» **ABOUT THIS TASK**: Give the number of lines that contain "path" in the listing, and write nothing else.

» **INFORMATION**:
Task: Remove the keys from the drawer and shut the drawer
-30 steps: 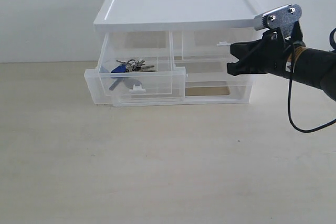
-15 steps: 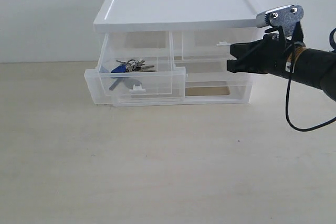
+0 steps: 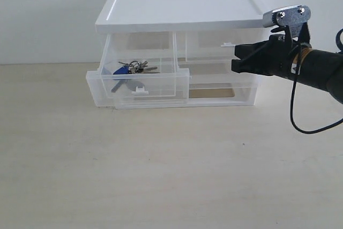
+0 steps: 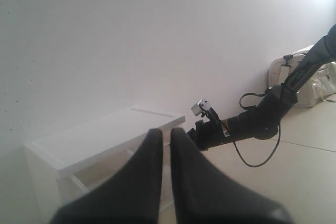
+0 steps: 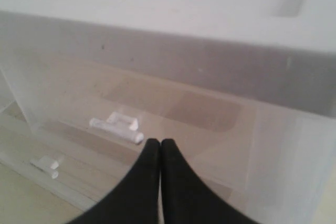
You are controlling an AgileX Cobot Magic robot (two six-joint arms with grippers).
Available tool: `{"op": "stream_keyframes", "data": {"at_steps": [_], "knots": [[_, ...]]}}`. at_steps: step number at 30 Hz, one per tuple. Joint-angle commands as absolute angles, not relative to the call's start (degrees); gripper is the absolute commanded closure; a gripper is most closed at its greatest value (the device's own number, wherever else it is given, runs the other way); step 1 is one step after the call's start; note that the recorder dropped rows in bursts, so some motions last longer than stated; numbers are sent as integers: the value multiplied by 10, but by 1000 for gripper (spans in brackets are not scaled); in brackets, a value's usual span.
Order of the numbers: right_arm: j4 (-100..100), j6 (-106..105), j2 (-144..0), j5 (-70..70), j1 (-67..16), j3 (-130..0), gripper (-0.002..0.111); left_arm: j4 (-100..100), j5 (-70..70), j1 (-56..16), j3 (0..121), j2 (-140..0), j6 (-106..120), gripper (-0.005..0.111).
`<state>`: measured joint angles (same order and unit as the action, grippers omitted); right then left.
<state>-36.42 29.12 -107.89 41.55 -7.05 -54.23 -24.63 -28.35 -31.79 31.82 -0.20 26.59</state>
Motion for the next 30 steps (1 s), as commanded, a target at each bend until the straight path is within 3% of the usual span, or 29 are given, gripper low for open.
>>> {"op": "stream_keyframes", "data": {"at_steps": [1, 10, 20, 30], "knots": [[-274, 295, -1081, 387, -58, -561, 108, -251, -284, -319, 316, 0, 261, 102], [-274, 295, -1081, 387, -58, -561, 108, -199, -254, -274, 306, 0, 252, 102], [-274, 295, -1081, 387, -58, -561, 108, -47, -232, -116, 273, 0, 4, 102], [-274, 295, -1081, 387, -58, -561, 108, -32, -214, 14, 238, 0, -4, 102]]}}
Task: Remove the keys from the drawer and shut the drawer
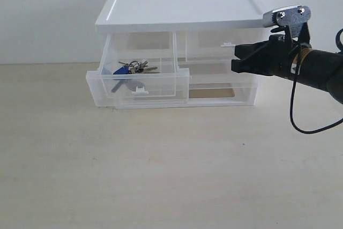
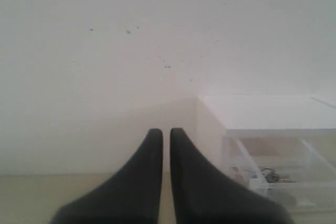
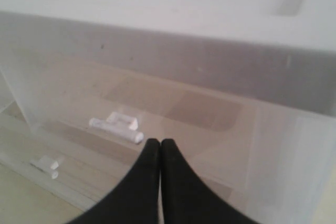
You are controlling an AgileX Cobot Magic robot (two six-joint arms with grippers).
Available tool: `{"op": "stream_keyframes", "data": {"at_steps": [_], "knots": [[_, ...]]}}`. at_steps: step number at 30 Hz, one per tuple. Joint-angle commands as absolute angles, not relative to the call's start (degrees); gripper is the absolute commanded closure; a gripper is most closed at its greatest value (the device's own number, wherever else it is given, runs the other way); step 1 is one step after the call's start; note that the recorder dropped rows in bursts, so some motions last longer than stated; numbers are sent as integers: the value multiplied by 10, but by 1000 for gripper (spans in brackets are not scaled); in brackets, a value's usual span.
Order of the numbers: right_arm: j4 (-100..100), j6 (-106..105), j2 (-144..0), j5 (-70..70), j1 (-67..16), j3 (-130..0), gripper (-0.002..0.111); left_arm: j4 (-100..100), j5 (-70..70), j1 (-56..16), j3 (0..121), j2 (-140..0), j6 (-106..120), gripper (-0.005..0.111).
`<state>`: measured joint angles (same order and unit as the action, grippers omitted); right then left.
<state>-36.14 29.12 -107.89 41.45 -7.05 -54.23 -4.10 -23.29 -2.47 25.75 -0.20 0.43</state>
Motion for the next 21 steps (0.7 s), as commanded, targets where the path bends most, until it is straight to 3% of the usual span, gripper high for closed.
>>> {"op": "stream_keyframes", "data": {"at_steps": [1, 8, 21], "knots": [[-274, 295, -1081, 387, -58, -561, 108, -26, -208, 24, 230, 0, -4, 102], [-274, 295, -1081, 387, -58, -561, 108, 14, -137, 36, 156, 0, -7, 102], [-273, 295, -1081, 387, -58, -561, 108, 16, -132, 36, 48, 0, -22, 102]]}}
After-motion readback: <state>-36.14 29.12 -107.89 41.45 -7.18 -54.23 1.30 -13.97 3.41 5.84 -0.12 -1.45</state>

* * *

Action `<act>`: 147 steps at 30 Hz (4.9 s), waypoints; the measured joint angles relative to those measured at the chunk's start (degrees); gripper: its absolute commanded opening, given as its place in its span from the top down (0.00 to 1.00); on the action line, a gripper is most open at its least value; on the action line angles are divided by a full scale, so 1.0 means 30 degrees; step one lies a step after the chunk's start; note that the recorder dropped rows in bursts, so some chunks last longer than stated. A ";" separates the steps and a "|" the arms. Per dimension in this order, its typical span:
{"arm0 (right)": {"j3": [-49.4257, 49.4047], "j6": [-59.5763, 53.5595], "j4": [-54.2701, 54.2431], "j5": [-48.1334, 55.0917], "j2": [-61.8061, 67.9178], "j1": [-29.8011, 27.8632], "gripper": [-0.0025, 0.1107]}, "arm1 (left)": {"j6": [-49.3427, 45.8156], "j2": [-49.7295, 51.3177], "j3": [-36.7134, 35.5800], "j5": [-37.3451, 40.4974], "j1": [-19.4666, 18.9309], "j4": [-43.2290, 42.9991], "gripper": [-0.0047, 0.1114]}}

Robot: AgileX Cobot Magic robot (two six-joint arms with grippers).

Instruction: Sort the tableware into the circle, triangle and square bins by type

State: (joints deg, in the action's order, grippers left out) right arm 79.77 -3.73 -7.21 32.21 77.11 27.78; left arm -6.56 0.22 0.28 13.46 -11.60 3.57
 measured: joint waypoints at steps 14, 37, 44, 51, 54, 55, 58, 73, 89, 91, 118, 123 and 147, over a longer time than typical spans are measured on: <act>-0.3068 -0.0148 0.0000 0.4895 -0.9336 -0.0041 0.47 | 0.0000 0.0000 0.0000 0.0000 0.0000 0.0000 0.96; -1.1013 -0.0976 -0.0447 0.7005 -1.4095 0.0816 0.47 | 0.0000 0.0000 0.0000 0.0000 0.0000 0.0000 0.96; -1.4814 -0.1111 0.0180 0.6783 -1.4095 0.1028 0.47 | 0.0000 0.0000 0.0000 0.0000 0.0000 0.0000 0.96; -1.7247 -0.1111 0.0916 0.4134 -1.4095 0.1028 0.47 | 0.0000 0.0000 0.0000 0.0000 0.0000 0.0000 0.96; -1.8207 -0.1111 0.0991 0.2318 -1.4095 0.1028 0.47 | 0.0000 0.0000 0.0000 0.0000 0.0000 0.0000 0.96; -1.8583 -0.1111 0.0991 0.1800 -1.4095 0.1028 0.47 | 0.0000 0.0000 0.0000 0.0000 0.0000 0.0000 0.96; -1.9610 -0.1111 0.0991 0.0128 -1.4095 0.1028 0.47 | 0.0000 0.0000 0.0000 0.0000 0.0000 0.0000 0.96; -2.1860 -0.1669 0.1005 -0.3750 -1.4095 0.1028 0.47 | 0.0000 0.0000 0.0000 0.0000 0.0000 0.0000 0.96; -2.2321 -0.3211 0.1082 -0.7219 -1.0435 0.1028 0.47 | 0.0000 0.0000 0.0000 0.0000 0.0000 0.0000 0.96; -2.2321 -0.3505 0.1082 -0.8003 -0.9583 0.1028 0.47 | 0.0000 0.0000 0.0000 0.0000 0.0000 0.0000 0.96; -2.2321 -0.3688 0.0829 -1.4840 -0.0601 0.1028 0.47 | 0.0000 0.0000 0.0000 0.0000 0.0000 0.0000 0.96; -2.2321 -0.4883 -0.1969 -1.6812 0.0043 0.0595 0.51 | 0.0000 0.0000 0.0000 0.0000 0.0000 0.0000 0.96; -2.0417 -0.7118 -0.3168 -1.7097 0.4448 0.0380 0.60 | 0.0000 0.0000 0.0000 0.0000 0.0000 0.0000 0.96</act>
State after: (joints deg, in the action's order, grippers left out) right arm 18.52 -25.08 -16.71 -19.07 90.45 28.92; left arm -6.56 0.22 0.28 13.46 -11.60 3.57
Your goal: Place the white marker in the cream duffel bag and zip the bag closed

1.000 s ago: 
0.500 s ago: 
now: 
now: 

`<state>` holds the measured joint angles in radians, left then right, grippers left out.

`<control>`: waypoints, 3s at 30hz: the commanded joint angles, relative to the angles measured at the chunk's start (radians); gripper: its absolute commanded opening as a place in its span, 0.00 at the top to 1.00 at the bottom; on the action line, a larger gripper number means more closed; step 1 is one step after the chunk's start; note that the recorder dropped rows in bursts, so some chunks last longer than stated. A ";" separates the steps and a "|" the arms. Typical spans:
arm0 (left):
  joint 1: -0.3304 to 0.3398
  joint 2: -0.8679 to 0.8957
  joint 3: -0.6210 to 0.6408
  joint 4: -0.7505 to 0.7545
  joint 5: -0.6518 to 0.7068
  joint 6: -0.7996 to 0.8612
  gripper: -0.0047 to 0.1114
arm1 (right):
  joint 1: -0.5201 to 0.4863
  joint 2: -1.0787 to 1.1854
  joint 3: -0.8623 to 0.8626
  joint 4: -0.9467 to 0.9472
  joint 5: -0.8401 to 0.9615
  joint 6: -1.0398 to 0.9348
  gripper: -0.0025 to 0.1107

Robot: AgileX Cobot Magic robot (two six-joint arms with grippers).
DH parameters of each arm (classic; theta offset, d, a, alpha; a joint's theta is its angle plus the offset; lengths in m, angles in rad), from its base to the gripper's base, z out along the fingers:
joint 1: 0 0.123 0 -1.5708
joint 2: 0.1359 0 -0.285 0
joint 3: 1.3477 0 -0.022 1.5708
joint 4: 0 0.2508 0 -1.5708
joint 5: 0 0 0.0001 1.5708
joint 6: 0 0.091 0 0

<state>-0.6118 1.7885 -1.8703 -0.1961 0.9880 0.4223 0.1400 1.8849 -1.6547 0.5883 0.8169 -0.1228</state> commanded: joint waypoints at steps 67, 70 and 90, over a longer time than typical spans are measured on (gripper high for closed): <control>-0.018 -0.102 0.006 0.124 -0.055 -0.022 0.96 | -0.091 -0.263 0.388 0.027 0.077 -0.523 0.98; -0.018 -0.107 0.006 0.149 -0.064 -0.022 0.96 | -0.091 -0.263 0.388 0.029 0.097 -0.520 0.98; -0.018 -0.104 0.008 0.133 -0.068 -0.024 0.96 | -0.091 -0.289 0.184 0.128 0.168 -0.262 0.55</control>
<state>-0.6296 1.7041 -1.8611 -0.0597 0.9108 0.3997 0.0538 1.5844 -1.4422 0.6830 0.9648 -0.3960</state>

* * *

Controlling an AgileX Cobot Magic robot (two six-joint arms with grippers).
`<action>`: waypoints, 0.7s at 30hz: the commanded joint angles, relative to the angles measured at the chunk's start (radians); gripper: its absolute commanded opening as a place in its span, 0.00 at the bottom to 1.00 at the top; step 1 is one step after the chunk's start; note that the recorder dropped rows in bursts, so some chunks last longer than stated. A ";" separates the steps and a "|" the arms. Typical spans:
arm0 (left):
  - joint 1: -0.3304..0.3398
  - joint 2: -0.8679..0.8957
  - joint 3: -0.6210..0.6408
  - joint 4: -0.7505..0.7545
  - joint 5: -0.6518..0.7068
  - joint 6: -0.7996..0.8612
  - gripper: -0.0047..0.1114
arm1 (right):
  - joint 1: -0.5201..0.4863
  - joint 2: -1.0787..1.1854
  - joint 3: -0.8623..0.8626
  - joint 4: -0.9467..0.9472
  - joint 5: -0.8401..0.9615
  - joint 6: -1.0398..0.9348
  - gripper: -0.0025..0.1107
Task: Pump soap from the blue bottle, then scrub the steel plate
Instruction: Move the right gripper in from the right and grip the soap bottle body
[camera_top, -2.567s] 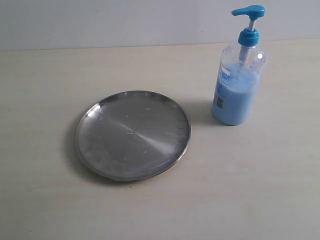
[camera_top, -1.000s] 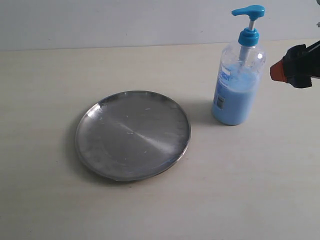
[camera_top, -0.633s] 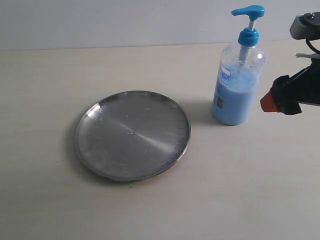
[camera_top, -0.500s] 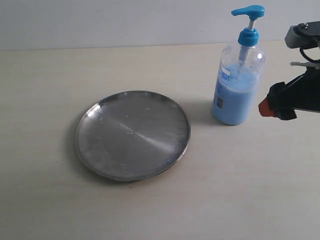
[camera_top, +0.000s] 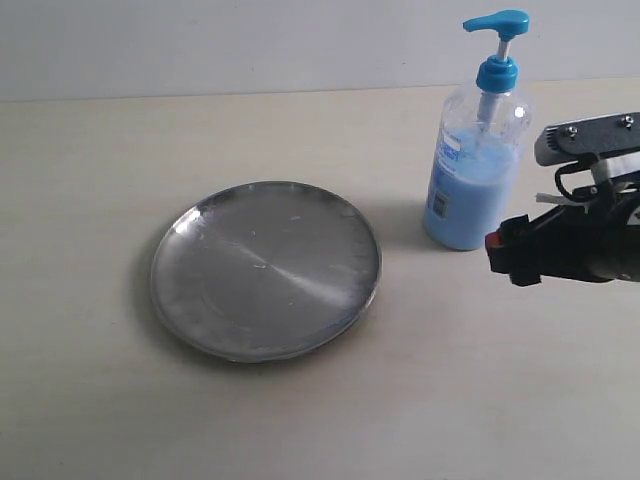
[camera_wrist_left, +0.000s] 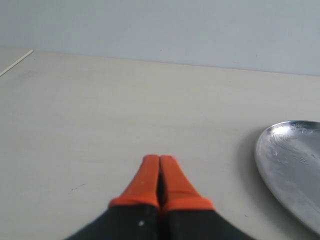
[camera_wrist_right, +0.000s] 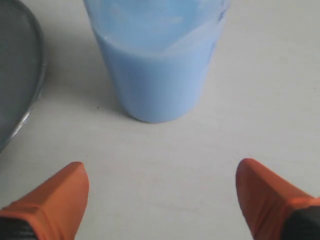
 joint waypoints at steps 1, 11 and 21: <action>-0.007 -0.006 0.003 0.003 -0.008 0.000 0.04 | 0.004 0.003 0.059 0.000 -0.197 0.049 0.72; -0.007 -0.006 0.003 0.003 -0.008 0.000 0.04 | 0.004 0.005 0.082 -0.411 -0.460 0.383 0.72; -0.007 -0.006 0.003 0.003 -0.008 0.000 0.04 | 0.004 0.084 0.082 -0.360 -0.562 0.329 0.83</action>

» **EXERCISE RESULT**: 2